Piauwsu itu tak berdaya. Terpaksa dia menangkap kembali kudanya dan mengaburkan kuda itu kembali ke Hak-keng. Ia melakukan perjalanan cepat sekali tanpa berhenti, sedangkan luka dipundaknya tidak dirawat, maka ketika dia tiba di depan Thio Loan Eng, dia roboh pingsan!

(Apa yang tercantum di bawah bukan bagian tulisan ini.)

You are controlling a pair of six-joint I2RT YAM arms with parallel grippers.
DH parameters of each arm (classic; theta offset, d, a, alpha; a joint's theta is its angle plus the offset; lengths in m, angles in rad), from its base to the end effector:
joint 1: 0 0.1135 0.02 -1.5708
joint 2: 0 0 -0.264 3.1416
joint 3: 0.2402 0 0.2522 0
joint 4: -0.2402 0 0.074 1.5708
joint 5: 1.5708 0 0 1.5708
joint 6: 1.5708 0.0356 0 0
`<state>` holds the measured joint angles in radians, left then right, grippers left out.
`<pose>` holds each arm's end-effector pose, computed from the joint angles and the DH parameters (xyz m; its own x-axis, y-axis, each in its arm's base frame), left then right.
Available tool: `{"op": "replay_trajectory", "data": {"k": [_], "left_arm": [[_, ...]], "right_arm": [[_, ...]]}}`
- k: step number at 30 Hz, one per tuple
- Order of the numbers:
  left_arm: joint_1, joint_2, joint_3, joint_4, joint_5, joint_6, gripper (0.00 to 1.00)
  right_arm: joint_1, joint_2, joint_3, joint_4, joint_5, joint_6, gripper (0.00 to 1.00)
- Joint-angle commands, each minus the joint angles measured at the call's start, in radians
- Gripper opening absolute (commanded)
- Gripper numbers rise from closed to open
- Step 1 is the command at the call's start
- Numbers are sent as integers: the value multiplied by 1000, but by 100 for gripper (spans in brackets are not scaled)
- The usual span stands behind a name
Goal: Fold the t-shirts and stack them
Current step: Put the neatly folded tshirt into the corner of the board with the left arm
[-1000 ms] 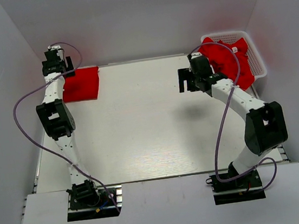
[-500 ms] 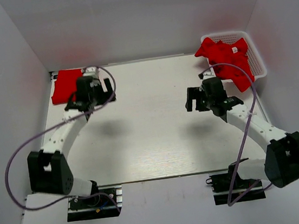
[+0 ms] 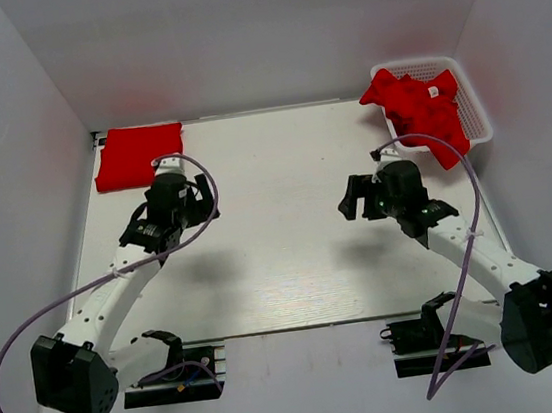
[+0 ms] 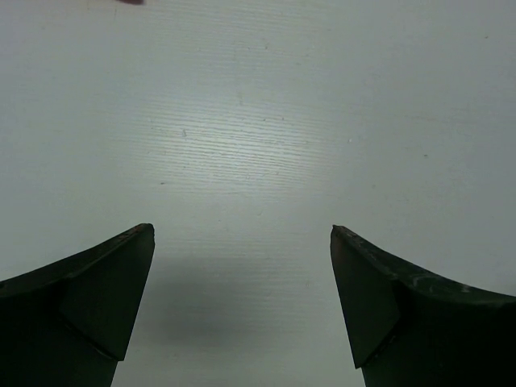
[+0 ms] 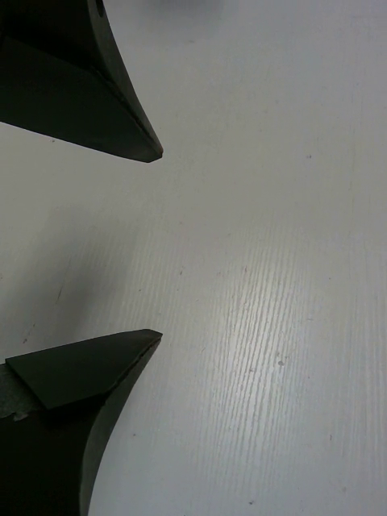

Dapat diduga betapa hebat kemarahan dan kekagetan hati Loan Eng mendengar tentang keadaan suaminya. Tanpa banyak cakap lagi, ia lalu cepat melarikan kuda menuju ke tempat itu, diikuti oleh semua anggauta piauwkok, yakni piauwsu-piauwsu yang kebetulan berada di kota yang jumlahnya ada sepuluh orang. Begitu tiba di tempat yang dituju, Loan Eng mencabut pedangnya dan berseru dengan suara keras,

“Toat-beng Hui-houw siluman buas, kau keluarlah untuk terima binasa!”

Tiba-tiba terdengar suara ketawa dari Toat-beng Hui-houw, lalu tubuhnya berkelebat dan tahu-tahu dia telah berdiri di hadapan Loan Eng.

Pendekar wanita ini pun belum pernah bertemu dengan kakek ini, maka seperti juga Ong Kiat, ia terkejut sekali menyaksikan keseraman kakek ini. Akan tetapi ia tidak pernah mengenal takut dan sambil menudingkan pedangnya ke muka orang, ia berkata,

“Toat-beng Hui-houw, antara kita tidak pernah terjadi permusuhan, mengapa kau berlaku begitu kejam, membunuh kawan-kawan kami dan bahkan menawan suamiku?”